29Shakespeare's provocative grafting of Ovid's Metamorphoses within his drama mitigates the melodrama he gleaned in Greene's Pandosto and humanizes the obdurate figures of Leontes and Polixenes. Both stifle love by respectively repudiating Hermione's potent love and the emerging youthful love of Perdita and Florizel, and both are metamorphosed into passionate, responsive figures who promote love over suspicion, trust over mistrust, and faith over the lunacy of prejudice.

30Plutarch

Shakespeare's decision to rename the characters resituates the play chronologically to make the oracle of Apollo at Delphos relevant (see Snyder 80-1). From Plutarch's Lives of the Noble Grecians and Romans, Shakespeare drew upon names to highlight the classical dimension and minimize the pastoral elements. The city of Leontinum in Plutarch's Lives of Cleomenes may have provided Shakespeare with Leontes's name, though a more attractive analogue is Cymbeline's Posthumuous Leonatus, who, like Leontes, accuses his wife of infidelity, desires her death but is reunited with her following his own repentance. These ingredients may have influenced Shakespeare in naming Leontes.
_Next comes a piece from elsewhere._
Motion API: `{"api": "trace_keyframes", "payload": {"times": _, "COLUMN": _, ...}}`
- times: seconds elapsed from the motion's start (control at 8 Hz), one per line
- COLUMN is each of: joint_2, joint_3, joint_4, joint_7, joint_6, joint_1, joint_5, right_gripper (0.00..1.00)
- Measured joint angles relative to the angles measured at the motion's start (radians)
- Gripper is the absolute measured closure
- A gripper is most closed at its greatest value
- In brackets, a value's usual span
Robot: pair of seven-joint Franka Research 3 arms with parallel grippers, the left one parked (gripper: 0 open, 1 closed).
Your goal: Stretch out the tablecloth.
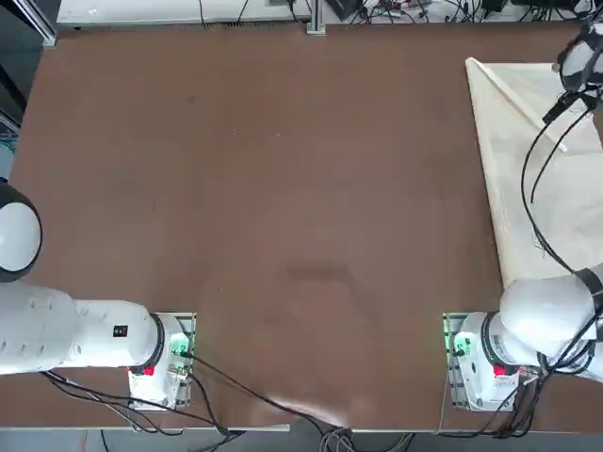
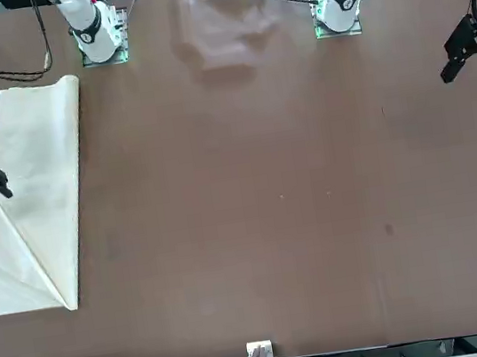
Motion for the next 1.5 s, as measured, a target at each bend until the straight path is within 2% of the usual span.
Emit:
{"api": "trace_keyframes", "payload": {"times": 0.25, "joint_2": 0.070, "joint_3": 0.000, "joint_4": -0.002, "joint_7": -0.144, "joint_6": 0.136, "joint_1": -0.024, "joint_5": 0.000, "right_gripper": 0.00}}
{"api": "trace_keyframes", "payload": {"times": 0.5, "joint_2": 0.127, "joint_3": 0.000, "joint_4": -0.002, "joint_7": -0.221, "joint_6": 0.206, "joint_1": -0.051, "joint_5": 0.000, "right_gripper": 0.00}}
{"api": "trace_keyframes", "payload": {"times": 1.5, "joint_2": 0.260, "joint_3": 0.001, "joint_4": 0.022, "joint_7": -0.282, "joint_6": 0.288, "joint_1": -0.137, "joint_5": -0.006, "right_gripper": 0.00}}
Hermione's name can perhaps be traced to a myriad of analogues: perhaps to the male protagonist in the 1581-2 The Rare Triumphs of Love and Fortune or to the Greek messenger god, Hermes (Mercury), an etymogical genealogy which aligns her with Autolycus, who is "littered under Mercury" and whom some productions double with Hermione.

31Other characters are renamed for symbolic effect: Perdita, "one who is lost"; Antigonus, who, like Sophocles's Antigone, attempts to remain true to kinship in the face of tyranny. Paulina is the feminine counterpart for her scriptural namesake, St. Paul, whose faithfulness is embodied in Paulina's allegience to Hermione in restoring her to Perdita and Leontes. Shakespeare may have drawn on Greek for Polixenes ("polyxenus," hospitable and much visited) and Latin for Camillo ("attendant"). Florizell's name is perhaps derived from the Spanish romance, Amadis de Grecia; it is Don Florisel who doffs his royal identity to woo a shepherdess, who similarly is of royal birth.